**Exercise prompt**
Gather all lines in the data that hold the string "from".

**Given information**
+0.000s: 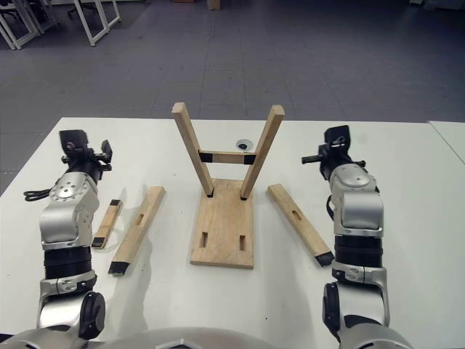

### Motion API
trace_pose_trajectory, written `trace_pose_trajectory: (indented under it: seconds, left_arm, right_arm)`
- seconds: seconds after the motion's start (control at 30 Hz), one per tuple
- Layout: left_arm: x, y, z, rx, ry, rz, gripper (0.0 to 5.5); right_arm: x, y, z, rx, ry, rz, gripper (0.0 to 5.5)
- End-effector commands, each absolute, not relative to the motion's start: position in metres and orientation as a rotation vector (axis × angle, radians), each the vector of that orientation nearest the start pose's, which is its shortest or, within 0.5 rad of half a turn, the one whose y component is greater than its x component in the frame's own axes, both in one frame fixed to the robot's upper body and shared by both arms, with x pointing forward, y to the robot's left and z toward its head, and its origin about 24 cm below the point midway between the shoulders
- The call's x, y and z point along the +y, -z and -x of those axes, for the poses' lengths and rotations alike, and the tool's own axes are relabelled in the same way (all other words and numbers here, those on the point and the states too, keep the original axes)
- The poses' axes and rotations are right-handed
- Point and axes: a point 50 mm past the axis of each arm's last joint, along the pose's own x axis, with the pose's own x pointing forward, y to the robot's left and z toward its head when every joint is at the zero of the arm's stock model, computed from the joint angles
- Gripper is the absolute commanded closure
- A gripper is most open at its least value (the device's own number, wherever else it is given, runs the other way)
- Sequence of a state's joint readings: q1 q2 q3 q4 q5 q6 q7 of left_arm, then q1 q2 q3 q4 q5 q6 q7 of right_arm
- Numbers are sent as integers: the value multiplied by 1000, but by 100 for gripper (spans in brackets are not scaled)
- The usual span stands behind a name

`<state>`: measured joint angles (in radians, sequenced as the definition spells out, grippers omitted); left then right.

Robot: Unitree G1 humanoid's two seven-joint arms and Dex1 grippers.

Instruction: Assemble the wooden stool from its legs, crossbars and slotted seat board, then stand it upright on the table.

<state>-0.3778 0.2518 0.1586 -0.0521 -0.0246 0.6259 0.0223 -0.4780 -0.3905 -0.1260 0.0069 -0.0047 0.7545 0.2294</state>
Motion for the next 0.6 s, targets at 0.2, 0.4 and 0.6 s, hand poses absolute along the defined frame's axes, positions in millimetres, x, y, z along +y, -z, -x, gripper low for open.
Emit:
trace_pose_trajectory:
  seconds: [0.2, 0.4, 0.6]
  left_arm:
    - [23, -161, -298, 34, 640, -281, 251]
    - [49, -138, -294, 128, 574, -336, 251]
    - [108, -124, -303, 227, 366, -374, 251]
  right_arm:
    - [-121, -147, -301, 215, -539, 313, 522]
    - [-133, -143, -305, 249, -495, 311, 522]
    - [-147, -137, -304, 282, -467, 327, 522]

**Result of this task**
- Point and axes: a point 50 mm past the axis of each arm's last joint, along the pose's own x axis, with the pose's own x pointing forward, y to the robot's left and z toward its head when every joint is at the zero of the arm's stock model, computed from the joint angles
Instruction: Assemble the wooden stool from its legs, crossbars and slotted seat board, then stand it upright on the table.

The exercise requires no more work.